Reduced airway edema and restoration of the depressed response of central chemoreceptors to an increase in PaCO2 levels could also be mechanisms, they noted.

"Among patients in the low-intensity group who met criteria for the need for endotracheal intubation and who crossed over to high-intensity NPPV, most had improvements in pH and PaCO2 levels with increases in IPAP [inspiratory positive airway pressure] level and tidal volume, and 11 of 13 (85%) avoided endotracheal intubation," Cao and colleagues noted. "In this regard, the current trial could be interpreted as showing no difference between the patients starting with a strategy of low-intensity NPPV who were allowed crossover to high-intensity NPPV and the patients starting with high-intensity NPPV."

Notably, high-intensity NPPV resulted in more abdominal distention (37.4% vs 25.5%) and more intolerance of NPPV due to abdominal distention (3.4% vs 0.7%), but not more severe intolerance or removal from NPPV. Severe alkalosis (pH >7.55) was "mildly higher" in the high-intensity NPPV group as well (4.1% vs 0%), but other severe adverse events "were rare and similar between groups," the researchers noted.
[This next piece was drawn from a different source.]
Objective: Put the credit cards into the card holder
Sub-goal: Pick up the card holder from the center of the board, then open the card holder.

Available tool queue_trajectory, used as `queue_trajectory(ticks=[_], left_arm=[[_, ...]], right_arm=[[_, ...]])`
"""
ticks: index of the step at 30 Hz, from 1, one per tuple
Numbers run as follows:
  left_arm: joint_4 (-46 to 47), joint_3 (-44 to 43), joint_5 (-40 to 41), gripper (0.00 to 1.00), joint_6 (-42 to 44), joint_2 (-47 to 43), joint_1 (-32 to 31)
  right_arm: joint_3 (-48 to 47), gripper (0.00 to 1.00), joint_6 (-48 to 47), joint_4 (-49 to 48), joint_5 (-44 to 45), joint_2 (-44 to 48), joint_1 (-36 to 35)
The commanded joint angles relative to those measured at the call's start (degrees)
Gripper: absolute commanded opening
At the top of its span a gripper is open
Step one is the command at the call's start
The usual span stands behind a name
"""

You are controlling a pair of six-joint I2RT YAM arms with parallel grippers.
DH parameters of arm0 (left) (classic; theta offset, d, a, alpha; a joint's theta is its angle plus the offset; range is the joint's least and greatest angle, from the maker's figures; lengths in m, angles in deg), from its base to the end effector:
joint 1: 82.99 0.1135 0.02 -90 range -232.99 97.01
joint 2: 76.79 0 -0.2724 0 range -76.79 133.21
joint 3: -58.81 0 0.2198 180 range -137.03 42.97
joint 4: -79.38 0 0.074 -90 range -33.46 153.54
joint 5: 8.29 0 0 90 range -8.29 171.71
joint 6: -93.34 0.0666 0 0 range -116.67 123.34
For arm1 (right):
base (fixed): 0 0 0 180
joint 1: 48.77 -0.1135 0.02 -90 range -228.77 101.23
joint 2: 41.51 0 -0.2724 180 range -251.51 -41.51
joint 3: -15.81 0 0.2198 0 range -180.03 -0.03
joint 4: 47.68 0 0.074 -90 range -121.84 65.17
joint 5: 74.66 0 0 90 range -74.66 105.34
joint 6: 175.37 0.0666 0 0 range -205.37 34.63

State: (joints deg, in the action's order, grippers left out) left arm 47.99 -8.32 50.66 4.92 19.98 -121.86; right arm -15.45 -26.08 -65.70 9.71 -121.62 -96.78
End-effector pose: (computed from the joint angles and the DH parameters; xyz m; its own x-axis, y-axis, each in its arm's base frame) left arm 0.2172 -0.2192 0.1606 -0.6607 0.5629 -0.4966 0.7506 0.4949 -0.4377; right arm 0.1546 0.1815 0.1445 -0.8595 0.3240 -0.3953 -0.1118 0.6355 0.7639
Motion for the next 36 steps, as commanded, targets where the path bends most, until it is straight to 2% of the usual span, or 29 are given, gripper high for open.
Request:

Although the trial used strict criteria for defining the need for endotracheal intubation with external validation by three independent experts blinded to the intervention, Cao and colleagues cautioned that their "findings may not be generalizable to patients with evident emphysematous bullae and presence of restrictive ventilatory dysfunction (e.g., pulmonary consolidation) because these patients were excluded from this trial."

Further, the editorialists noted that "the majority of patients had already been acclimatized to mask ventilation as used for noninvasive ventilation prior to randomization, and it remains unclear if high-intensity NPPV would have been as successful and comparably well tolerated if patients had never received NPPV, which is typical for many clinical trials."

Also, the trial treated patients in non-ICU wards, whereas patients with "COPD and acidemia requiring mechanical ventilation, and in particular those in whom intubation criteria are being monitored, are typically treated in the ICU," they added. Thus, it "remains to be elucidated if the results are transferrable to non-ICU conditions in other countries or to the ICU setting in general."

Disclosures

This trial was funded by a grant from the Beijing Hospitals Authority Youth Programme.

The researchers disclosed no relevant relationships with industry.

Windisch reported relationships with Löwenstein Medical, GCE, Great Britain Open, Boehringer Ingelheim, Novartis, Chiesi, BioNTech, AstraZeneca, and Sentec. Co-authors disclosed relationships with Löwenstein Medical, Xenios (Germany), Bayer (Germany), and GCE.

Primary Source

JAMA

Luo Z, et al "Effect of high-intensity vs low-intensity noninvasive positive pressure ventilation on the need for endotracheal intubation in patients with an acute exacerbation of chronic obstructive pulmonary disease: the HAPPEN randomized clinical trial" JAMA 2024; DOI: 10.1001/jama.2024.15815.

Secondary Source

JAMA

Windisch W, et al "Noninvasive ventilation in COPD -- Pressure matters" JAMA 2024; DOI: 10.1001/jama.2024.0811.